1.1. "One day a mother comes home from work and
asks her son, "What did you do today?" The
son replied, "I taught our dog how to play the piano". The mother,
incredulous, asked, "Our dog can
play the piano?", to which the son laughed and replied, "Of course
not mom. I said that I taught him;
I didn't say that he learned how." - Anonymous
Today we begin to look at the
other components of the computer aside from the CPU and investigate
how they are managed. We begin with
storage and recall that it extends from disk to RAM to cache.
The CPU executes an instruction stream, and that stream resides in RAM. The
author reviews how it
gets there as we did in the introductory unit. Caches are considered part of
the CPU, but we understand
that the Cache is a copy of RAM and the hardware must insure that while the
CPU can access cache
more quickly and does not need to pre-empt the memory bus to do so, the cache
and RAM must be
synchronized. The hardware both reads and writes the cache.

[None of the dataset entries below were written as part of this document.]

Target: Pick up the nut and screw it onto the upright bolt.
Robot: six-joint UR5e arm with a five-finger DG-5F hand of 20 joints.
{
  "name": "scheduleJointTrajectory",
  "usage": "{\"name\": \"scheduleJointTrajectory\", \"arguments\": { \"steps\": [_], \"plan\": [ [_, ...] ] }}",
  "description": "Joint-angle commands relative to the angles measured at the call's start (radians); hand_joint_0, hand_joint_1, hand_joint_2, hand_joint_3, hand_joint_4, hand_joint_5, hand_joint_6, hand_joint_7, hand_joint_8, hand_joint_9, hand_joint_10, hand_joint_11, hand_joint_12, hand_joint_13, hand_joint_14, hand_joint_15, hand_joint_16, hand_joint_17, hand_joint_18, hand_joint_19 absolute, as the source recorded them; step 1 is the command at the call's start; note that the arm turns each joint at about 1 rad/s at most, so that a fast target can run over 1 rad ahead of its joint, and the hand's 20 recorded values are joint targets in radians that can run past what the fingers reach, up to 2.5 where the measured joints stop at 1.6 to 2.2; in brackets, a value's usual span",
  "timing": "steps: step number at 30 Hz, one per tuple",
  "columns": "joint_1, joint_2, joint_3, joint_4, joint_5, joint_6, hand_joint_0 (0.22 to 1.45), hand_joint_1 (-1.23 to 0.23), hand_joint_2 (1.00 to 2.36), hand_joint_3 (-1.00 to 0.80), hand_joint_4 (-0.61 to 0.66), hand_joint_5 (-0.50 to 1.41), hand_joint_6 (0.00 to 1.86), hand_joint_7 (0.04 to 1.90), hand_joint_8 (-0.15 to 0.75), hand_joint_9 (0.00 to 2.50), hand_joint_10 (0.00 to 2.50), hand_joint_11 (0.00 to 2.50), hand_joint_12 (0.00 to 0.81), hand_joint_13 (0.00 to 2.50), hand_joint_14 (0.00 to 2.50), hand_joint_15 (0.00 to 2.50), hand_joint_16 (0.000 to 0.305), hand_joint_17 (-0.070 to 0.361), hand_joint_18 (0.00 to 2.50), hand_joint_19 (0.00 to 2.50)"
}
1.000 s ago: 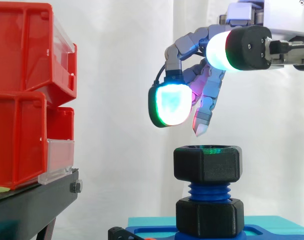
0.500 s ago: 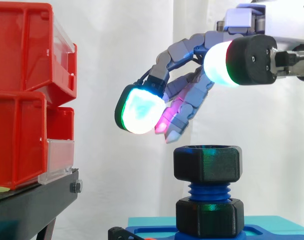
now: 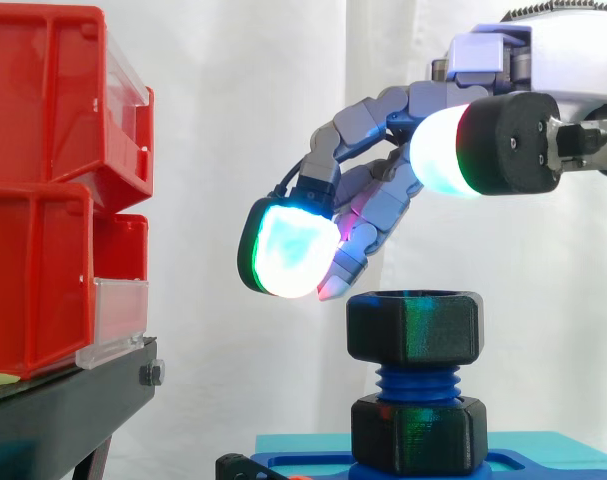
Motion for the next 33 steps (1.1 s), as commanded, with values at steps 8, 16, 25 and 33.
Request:
{"name": "scheduleJointTrajectory", "arguments": {
  "steps": [8,16,25,33],
  "plan": [
    [0.000,0.001,-0.040,0.019,-0.001,0.008,0.50,-0.24,1.00,-0.50,0.25,-0.04,0.50,0.94,0.226,0.86,0.00,0.00,0.202,0.77,0.00,0.00,0.020,0.045,0.44,0.00],
    [-0.009,0.000,-0.040,0.019,-0.006,0.009,0.51,-0.25,1.00,-0.50,0.18,-0.02,0.50,1.27,0.232,0.90,0.00,0.00,0.200,0.80,0.00,0.00,0.019,0.043,0.47,0.00],
    [-0.020,0.001,-0.040,0.017,-0.008,0.009,0.52,-0.27,1.00,-0.50,0.14,-0.01,0.52,1.48,0.253,1.00,0.00,0.00,0.189,0.87,0.00,0.00,0.017,0.038,0.53,0.00],
    [-0.038,0.001,-0.040,0.011,-0.012,0.008,0.53,-0.29,1.00,-0.50,0.12,0.00,0.62,1.38,0.267,1.19,0.00,0.00,0.166,0.96,0.00,0.00,0.015,0.033,0.64,0.02]
  ]
}}
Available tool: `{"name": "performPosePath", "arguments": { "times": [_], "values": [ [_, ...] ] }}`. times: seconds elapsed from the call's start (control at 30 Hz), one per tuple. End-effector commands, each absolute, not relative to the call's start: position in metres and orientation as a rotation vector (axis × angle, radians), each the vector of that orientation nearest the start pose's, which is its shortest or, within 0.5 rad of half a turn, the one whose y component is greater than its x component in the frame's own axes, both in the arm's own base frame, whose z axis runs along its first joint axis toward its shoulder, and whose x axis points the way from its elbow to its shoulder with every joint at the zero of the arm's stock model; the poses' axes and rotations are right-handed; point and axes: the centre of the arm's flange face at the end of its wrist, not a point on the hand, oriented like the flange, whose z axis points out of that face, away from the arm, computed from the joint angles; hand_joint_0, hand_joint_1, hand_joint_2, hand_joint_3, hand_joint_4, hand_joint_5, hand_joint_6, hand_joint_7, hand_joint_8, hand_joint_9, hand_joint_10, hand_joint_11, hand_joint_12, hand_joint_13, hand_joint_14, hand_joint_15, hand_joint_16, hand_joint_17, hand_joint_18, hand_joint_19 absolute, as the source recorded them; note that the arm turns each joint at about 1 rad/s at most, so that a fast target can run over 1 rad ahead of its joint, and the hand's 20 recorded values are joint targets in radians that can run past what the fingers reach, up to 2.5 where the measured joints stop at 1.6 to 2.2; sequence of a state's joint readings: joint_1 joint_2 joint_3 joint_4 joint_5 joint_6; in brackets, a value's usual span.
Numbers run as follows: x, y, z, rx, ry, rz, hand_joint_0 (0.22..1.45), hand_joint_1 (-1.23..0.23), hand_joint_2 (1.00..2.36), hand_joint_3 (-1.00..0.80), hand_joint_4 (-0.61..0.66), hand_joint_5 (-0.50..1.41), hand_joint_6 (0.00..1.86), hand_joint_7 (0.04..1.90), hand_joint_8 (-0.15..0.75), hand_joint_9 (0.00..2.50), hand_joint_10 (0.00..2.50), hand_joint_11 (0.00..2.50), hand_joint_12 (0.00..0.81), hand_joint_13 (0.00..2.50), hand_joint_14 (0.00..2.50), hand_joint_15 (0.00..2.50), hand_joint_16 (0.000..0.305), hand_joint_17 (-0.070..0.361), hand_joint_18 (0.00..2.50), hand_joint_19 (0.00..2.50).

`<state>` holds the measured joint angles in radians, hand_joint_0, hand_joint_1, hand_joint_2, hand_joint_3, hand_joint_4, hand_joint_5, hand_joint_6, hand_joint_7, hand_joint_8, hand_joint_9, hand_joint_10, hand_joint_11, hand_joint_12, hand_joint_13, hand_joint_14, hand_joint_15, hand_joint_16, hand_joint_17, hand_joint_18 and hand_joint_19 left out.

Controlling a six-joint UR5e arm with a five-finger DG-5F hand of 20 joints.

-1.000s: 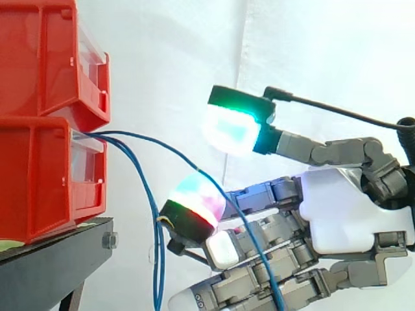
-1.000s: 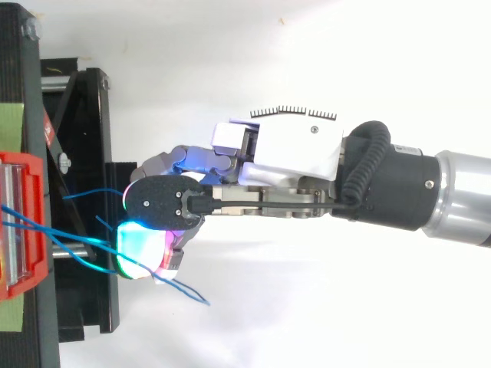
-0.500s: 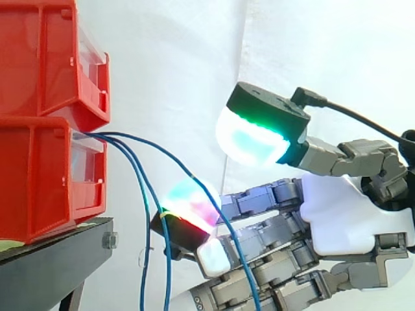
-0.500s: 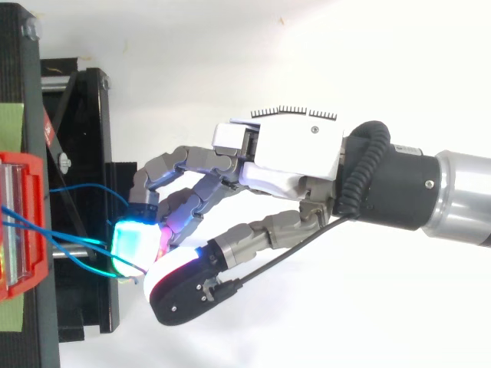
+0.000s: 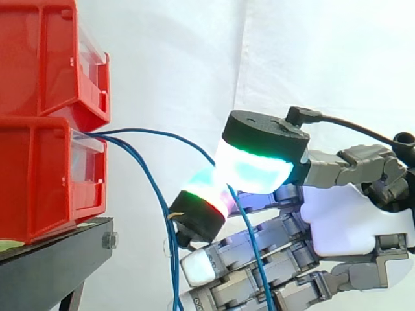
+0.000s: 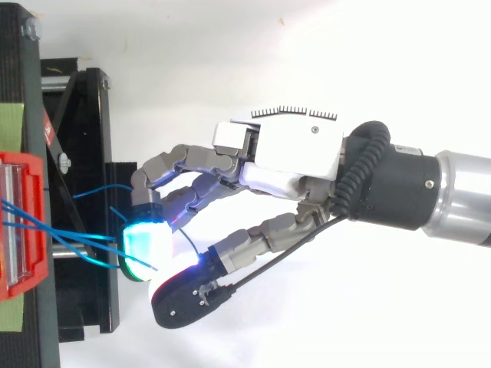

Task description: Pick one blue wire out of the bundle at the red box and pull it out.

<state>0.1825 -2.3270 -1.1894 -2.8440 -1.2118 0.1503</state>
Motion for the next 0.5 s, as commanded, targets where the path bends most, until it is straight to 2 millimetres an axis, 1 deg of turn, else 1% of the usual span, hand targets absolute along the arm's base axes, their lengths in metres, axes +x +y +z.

When we look at RAM we are
concerned with two issues: (1) sharing and (2) efficient use. Instructions
provide bits to address RAM and we are currently moving from 32 bit addresses
to 64 and 128 bit
addresses. The different possible addresses denote the virtual address
space. Although computers
come with more RAM today than in the past, the physical address space
is a tiny fraction of the virtual
space. However, the OS manages the physical address space so that the
programmer and CPU don't
know how much physical memory there actually is (with the help of memory
mapping hardware).
The compiler is written to
translate source into machine instructions that support a given address
space, so the compiler will assume that the
program will be executed on a machine with the maximum
addressable RAM. Therefore, the OS and the MMU must make it seem that way.
This is done by
folding the sequential virtual memory space and allowing different parts of
it to occupy the same
physical memory locations at different points in time. Chapter 9 presents the
techniques of paging
and segmentation that accomplishes this task. These techniques also serve the
multiprogramming
circumstance when multiple processes, each with maximum address spaces,
interleave their pages or
segments in physical memory while each believes that it has sole access to a
CPU with maximum
virtual memory. The cost of this is that when a process's memory is out on
disk instead of in RAM
when the CPU wants to access it, a memory fault is detected by the OS
and the process must be
suspend for the IO operation that it takes to go to the disk and read in the
desired portion of virtual
memory. Another process can have the CPU while this IO is accomplished, but
the OS has to decide
where the new memory piece will be placed in RAM so as not to interfere with
the process that is
executing. DMA will be used to update RAM and then the original process can re-execute
the
instruction that produced the fault (once it gets back onto the CPU) and the
MMU will be able to give
up the CPU the code or data at the requested virtual address.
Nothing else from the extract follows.